### What you should do
Retype each line exactly as it stands, beginning at the first line of the material and finishing with the line that contains "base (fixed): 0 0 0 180".

Segment Start: Source data

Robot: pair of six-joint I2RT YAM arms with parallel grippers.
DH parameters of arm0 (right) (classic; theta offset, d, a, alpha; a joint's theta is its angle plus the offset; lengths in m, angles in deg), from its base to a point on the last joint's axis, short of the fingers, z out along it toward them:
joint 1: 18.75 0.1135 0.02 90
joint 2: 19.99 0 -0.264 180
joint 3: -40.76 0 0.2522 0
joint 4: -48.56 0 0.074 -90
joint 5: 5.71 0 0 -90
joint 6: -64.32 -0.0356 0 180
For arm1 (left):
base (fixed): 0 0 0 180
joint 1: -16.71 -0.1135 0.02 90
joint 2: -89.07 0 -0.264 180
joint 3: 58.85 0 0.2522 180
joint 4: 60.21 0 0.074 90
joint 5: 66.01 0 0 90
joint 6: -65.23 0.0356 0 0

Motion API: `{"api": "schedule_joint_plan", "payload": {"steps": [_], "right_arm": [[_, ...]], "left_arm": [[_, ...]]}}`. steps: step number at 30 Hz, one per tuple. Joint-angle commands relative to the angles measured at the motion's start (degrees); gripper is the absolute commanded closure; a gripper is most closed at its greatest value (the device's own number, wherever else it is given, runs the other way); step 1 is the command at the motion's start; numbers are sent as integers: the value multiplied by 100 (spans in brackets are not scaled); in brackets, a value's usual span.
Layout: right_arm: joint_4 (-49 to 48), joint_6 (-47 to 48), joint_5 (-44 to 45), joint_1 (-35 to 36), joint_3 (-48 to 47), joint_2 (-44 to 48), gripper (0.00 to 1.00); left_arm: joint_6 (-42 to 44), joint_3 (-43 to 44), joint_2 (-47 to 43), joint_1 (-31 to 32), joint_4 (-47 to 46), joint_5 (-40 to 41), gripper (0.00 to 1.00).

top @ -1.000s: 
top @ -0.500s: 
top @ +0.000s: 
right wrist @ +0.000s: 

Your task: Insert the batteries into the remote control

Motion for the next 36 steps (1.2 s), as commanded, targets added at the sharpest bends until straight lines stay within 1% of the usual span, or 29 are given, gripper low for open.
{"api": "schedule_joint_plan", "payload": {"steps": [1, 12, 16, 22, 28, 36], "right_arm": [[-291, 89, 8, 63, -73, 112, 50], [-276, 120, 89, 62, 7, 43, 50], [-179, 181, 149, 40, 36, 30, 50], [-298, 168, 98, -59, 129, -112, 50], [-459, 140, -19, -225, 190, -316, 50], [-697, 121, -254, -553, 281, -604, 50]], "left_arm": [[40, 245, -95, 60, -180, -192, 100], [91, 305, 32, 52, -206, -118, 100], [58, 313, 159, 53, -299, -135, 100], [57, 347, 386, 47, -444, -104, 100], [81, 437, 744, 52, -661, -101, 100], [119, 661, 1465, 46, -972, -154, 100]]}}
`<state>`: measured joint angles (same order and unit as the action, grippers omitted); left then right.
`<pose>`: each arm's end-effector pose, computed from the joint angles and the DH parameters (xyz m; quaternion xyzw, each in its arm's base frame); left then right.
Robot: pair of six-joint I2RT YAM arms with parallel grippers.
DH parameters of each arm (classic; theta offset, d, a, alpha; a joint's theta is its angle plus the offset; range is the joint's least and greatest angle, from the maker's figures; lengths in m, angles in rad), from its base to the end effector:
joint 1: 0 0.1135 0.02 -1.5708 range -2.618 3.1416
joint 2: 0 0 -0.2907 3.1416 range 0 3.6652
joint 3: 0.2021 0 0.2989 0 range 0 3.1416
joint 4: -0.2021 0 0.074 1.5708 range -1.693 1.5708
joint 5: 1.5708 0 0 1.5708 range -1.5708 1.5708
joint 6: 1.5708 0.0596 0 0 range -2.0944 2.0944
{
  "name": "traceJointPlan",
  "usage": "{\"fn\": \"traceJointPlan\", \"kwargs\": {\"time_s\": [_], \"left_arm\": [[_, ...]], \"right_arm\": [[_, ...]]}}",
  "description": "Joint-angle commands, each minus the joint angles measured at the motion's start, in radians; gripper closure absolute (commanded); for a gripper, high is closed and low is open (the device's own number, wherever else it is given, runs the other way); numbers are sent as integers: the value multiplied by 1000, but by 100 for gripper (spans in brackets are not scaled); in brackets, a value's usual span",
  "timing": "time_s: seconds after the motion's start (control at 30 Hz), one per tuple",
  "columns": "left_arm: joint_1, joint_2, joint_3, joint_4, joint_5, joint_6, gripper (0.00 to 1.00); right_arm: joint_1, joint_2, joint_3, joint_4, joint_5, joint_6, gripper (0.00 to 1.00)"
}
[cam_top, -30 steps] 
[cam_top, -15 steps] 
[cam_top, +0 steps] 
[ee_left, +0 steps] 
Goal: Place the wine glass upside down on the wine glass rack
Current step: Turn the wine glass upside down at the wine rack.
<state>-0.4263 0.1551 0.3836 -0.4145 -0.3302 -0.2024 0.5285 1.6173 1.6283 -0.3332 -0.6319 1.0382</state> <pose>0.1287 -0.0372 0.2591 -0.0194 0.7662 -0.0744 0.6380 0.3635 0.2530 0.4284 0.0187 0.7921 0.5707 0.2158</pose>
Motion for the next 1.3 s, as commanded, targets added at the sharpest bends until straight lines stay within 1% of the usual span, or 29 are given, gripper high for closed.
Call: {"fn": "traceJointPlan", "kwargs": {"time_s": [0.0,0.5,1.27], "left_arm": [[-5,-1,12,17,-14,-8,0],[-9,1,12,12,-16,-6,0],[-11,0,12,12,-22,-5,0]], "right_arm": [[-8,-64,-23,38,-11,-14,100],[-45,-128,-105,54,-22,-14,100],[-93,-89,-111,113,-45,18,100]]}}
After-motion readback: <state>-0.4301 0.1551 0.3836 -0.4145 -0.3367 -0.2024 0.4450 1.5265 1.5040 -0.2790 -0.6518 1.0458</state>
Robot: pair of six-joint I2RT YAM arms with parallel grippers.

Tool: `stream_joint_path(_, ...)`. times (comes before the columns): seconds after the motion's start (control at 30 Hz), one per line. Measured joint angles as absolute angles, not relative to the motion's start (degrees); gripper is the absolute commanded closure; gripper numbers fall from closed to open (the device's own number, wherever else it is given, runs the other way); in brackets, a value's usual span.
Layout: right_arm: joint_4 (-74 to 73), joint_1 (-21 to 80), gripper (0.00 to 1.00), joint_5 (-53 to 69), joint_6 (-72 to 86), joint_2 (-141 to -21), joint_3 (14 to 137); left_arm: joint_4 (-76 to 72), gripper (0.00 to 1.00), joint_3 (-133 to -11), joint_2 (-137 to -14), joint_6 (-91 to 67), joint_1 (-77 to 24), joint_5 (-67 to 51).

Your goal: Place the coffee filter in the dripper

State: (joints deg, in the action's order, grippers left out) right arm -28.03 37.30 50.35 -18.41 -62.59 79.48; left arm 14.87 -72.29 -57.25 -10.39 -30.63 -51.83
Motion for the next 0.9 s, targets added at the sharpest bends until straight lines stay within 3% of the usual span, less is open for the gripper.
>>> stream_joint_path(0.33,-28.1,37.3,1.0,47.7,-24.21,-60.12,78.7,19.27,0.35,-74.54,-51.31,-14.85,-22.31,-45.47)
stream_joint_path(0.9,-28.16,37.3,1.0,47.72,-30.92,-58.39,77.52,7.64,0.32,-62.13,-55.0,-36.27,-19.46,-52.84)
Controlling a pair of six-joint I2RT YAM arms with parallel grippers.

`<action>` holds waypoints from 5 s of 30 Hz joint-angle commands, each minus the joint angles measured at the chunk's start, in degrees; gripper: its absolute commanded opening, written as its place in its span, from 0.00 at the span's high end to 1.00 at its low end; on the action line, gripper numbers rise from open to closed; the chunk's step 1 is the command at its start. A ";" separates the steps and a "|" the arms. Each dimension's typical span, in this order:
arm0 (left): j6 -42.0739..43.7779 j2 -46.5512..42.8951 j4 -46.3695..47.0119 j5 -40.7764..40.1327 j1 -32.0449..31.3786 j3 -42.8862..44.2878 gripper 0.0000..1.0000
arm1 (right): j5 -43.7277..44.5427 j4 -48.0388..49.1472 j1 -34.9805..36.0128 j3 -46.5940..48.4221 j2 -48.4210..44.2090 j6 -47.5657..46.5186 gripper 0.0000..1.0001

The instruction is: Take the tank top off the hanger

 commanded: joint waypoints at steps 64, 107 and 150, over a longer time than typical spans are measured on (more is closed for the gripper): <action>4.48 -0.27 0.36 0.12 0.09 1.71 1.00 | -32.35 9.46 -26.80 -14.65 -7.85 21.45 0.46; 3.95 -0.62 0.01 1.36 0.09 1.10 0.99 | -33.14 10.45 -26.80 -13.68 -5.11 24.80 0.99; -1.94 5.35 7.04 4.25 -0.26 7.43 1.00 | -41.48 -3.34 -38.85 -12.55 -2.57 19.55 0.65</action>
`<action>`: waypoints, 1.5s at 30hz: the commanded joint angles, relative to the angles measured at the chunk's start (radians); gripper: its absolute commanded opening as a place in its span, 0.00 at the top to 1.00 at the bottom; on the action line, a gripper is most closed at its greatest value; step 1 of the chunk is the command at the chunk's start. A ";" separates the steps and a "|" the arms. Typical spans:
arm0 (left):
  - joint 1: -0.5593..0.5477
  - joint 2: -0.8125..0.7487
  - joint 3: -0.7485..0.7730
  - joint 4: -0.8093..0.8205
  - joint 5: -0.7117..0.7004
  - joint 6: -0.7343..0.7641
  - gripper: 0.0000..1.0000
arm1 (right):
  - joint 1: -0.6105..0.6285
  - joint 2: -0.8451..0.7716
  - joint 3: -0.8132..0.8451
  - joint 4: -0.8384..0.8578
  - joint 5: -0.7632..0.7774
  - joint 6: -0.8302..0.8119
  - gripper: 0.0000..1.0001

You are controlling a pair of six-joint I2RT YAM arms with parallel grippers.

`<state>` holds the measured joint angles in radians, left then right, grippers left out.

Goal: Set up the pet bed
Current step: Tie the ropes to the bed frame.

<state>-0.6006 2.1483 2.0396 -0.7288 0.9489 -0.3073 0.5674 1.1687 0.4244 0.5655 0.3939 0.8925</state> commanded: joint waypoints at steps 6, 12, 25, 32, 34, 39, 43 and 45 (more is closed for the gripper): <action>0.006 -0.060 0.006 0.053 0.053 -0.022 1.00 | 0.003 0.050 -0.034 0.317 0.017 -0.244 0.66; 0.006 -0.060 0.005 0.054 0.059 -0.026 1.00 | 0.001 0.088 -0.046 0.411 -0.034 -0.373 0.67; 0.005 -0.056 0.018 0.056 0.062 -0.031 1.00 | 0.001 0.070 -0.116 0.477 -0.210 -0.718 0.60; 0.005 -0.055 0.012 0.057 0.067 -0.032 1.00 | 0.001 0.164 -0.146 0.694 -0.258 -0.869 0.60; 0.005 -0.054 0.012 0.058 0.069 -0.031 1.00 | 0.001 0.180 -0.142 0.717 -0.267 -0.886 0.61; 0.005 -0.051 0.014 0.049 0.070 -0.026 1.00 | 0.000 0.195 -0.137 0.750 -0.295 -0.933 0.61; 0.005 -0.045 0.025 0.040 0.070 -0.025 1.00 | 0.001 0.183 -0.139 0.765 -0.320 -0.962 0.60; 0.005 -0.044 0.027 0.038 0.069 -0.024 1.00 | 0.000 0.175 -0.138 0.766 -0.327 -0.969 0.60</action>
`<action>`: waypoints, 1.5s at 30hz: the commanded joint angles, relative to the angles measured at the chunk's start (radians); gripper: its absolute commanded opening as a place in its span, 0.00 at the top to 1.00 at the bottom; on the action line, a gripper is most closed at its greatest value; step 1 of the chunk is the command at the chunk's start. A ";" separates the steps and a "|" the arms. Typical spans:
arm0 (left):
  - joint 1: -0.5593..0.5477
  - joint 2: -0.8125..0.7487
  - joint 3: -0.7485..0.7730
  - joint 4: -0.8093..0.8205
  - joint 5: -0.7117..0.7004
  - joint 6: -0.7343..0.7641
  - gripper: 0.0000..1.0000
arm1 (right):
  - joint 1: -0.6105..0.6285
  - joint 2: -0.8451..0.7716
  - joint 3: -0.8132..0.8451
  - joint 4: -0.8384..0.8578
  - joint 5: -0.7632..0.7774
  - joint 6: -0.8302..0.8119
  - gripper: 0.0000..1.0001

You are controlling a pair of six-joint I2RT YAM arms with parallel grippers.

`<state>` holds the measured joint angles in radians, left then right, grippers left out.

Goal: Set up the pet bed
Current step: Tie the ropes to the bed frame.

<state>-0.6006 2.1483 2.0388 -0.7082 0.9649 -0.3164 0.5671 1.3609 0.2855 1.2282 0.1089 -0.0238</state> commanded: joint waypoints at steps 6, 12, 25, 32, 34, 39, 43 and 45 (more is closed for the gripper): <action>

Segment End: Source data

### Problem solution
Robot: pair of six-joint I2RT YAM arms with parallel grippers.
DH parameters of arm0 (right) (classic; theta offset, d, a, alpha; a joint's theta is its angle plus the offset; lengths in m, angles in deg), from its base to a point on the last joint's axis, short of the fingers, z out along it toward them:
joint 1: 18.75 0.1135 0.02 90
joint 2: 19.99 0 -0.264 180
joint 3: -40.76 0 0.2522 0
joint 4: -48.56 0 0.074 -90
joint 5: 5.71 0 0 -90
joint 6: -64.32 -0.0356 0 180
For arm1 (left):
base (fixed): 0 0 0 180

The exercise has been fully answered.